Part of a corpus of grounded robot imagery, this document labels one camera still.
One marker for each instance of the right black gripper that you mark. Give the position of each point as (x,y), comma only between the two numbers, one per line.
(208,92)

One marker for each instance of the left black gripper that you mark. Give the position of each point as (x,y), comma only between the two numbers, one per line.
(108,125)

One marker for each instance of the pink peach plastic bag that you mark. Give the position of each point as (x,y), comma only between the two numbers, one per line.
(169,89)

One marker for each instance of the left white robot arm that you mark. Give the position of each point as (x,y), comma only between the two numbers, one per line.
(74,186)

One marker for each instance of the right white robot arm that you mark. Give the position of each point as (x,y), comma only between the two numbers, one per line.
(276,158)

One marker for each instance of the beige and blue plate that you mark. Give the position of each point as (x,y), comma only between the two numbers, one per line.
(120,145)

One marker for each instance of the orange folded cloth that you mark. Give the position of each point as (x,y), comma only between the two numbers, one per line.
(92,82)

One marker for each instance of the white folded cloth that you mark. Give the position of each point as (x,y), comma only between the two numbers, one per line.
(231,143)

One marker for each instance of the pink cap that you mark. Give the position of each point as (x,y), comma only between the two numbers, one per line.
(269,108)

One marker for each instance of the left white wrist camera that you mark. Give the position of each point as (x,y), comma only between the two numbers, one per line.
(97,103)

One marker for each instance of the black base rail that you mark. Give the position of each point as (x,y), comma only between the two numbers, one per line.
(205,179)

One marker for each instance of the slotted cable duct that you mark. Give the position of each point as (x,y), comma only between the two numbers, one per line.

- - - -

YOUR GOAL - All of the entries above must be transcribed exactly.

WRITTEN ANSWER -
Part of a corpus of grounded robot imagery, this document labels one camera still.
One marker for each instance of the right black gripper that you mark. Give the position of each point as (x,y), comma only between the two numbers, one per line.
(208,92)

One marker for each instance of the left black gripper that you mark. Give the position of each point as (x,y), comma only between the two numbers, one per line.
(108,125)

One marker for each instance of the pink peach plastic bag that you mark. Give the position of each point as (x,y), comma only between the two numbers, one per line.
(169,89)

One marker for each instance of the left white robot arm that you mark. Give the position of each point as (x,y), comma only between the two numbers, one per line.
(74,186)

One marker for each instance of the right white robot arm that you mark. Give the position of each point as (x,y), comma only between the two numbers, one per line.
(276,158)

One marker for each instance of the beige and blue plate that you mark. Give the position of each point as (x,y), comma only between the two numbers, one per line.
(120,145)

One marker for each instance of the orange folded cloth that you mark. Give the position of each point as (x,y), comma only between the two numbers, one per line.
(92,82)

One marker for each instance of the white folded cloth that you mark. Give the position of each point as (x,y), comma only between the two numbers, one per line.
(231,143)

One marker for each instance of the pink cap that you mark. Give the position of each point as (x,y), comma only between the two numbers, one per line.
(269,108)

One marker for each instance of the left white wrist camera that you mark. Give the position of each point as (x,y), comma only between the two numbers, one per line.
(97,103)

One marker for each instance of the black base rail that you mark. Give the position of each point as (x,y), comma only between the two numbers, one per line.
(205,179)

One marker for each instance of the slotted cable duct that you mark. Give the position of each point as (x,y), comma only between the two numbers, one per line.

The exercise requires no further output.